Figure 6B shows typical neurometric and psychometric functions for a representative neuron and the accompanying behavior of the monkey in the standard baseball task and after the decision boundary was shifted in the 2P2T task. Both the neuron and the monkey appear to interpret the rule correctly despite the shift in decision boundary. To quantify the extent to which the population of neurons agreed with the behavior in observing the decision boundary, we first took the angle of α produced by the Weibull fit (see methods) as an indicator of the subjective decision boundary that the monkey or a given neuron chose. Next, we constructed a cumulative distribution of the difference in α for each pair of psychometric and neurometric functions for all 16 recording sessions (Fig. 6C). The medians of angular shift in the subjective decision boundaries are comparable for the psychometric and neurometric functions, as indicated by the vertical lines in Fig. 6C. A paired t-test showed that the mean (±SD) angular shifts in the subjective decision boundaries for the psychometric (−7.22 ± 5.27°) and neurometric (−5.72 ± 16.28°) functions over all recording sessions were not significantly different (P = 0.73), as shown in Fig. 6D. Therefore, the activity of SEF neurons appears to interpret the decision rule of ocular baseball online on a trial-by-trial basis consistent with both the shifting decision boundary and the decision boundary for the animal's behavioral choice.

DISCUSSION

In the present study we used our ocular baseball decision paradigm to determine whether the SEF, a structure involved in the preparation but not execution of eye movements, could flexibly interpret a strike-ball task rule governing motion trajectories when the same trajectories specified either strike or ball in different contexts. Specifically, we changed the decision boundary from trial to trial in the task by altering the size of the plate that dictated whether a given trajectory specified strike (pursue the target) or ball (fixate). As a result, the same motion trajectory could specify a different rule state (strike or ball) based on the decision boundary that was specified in a given trial. We found that SEF neurons continued to interpret the task rule reliably when the decision boundary was changed, and did so by shifting their subjective decision boundary on a trial-by-trial basis. Our work thus provides evidence of a neural structure that flexibly interprets motion stimuli within the context of a task rule in order to rapidly signal different motor decisions to the same motion stimulus and the same motor decision to different motion stimuli.
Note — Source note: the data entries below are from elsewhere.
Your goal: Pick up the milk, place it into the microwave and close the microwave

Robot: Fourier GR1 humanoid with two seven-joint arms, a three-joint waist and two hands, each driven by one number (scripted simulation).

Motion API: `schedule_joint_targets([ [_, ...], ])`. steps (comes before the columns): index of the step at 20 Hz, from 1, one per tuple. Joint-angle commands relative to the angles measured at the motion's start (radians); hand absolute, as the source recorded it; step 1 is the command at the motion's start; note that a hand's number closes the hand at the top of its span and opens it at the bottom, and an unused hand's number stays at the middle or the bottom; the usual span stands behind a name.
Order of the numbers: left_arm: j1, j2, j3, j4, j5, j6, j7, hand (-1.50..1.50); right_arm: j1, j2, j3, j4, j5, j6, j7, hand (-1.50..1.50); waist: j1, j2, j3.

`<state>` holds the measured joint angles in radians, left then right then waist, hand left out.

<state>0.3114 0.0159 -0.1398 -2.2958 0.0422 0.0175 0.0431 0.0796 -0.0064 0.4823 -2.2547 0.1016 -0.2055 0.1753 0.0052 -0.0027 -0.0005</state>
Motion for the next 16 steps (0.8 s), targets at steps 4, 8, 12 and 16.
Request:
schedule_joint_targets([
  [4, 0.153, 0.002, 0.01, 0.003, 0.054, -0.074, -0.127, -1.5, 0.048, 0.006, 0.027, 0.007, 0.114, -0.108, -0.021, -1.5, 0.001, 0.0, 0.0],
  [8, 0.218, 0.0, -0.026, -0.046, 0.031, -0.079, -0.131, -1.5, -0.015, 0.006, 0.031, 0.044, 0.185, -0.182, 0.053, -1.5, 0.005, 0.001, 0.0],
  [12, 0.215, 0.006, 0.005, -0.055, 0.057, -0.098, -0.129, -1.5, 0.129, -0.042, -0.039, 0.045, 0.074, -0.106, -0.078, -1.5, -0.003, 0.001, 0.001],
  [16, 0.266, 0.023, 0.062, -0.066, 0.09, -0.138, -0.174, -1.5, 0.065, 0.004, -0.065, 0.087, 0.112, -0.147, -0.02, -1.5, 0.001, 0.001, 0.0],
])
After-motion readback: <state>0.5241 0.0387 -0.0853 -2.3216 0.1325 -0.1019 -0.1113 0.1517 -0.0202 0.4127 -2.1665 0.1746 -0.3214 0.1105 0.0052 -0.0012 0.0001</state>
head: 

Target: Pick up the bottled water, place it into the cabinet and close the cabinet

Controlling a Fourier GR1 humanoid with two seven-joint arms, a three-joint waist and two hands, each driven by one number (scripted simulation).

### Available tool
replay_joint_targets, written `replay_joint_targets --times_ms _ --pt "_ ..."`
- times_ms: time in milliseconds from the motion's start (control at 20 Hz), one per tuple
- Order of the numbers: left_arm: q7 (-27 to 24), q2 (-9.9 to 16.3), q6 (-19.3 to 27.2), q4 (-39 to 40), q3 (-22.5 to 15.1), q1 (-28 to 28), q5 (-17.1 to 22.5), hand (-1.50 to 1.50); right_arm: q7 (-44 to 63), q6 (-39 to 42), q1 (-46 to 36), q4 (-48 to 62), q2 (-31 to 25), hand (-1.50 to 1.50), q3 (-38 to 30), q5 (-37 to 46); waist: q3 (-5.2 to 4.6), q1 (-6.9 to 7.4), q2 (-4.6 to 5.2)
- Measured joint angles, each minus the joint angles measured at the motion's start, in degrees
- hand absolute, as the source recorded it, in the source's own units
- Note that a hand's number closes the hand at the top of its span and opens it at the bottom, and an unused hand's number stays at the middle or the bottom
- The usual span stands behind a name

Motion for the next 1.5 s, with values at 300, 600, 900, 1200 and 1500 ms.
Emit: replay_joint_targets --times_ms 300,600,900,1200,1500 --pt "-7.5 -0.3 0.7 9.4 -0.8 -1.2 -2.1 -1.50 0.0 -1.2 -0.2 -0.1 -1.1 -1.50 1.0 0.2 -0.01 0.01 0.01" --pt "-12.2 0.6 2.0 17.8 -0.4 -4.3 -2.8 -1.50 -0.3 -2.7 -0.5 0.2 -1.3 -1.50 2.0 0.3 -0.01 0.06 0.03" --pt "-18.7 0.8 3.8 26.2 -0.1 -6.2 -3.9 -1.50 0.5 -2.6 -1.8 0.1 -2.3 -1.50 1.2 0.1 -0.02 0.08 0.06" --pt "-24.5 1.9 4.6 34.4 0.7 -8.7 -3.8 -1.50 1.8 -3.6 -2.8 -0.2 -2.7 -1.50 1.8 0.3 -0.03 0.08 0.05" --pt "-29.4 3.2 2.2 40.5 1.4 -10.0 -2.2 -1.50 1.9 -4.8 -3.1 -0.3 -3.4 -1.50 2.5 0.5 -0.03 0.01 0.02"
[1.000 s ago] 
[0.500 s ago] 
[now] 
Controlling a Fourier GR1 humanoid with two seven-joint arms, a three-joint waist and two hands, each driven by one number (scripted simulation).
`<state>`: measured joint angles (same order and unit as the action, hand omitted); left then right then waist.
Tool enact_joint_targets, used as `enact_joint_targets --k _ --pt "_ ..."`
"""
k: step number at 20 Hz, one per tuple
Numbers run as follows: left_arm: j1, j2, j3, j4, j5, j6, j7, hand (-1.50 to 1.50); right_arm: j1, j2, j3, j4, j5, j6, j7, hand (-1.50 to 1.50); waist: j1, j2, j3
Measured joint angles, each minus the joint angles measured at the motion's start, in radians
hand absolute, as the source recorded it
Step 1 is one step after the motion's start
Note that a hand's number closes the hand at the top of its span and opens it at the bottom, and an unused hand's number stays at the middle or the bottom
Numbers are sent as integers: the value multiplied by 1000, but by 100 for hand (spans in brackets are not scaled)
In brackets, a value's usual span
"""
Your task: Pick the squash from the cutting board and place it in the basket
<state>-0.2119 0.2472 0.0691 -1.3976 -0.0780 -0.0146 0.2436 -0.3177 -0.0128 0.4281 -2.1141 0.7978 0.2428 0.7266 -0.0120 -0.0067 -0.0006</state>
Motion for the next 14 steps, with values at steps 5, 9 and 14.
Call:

Sensorimotor decision making involves a cascade of stages, from deciding the perceptual category of stimuli to selecting a response from multiple alternatives. Some neural structures, such as MT, are at the perceptual stage. In experiments conducted in MT, monkeys indicate whether a stimulus moves in a direction with an angle clockwise or counterclockwise to a decision boundary [e.g., decide whether the motion has a rightward or leftward component relative to up (Newsome et al. 1989)]. Sensory motion neurons such as those in MT can signal perceptual decisions by their activity level, since activity is higher for a single “preferred” direction than others. Therefore, if a given neuron is sensitive to a certain range of motion directions relative to a decision boundary, it can signal the appropriate decision with a high degree of precision (Jazayeri and Movshon 2007). However, if the decision boundary is changed (e.g., decide if the motion is up or down relative to horizontal), the same neuron continues to respond best to the motion direction it preferred before the change (Britten et al. 1996), and therefore does not necessarily continue to reflect the decision.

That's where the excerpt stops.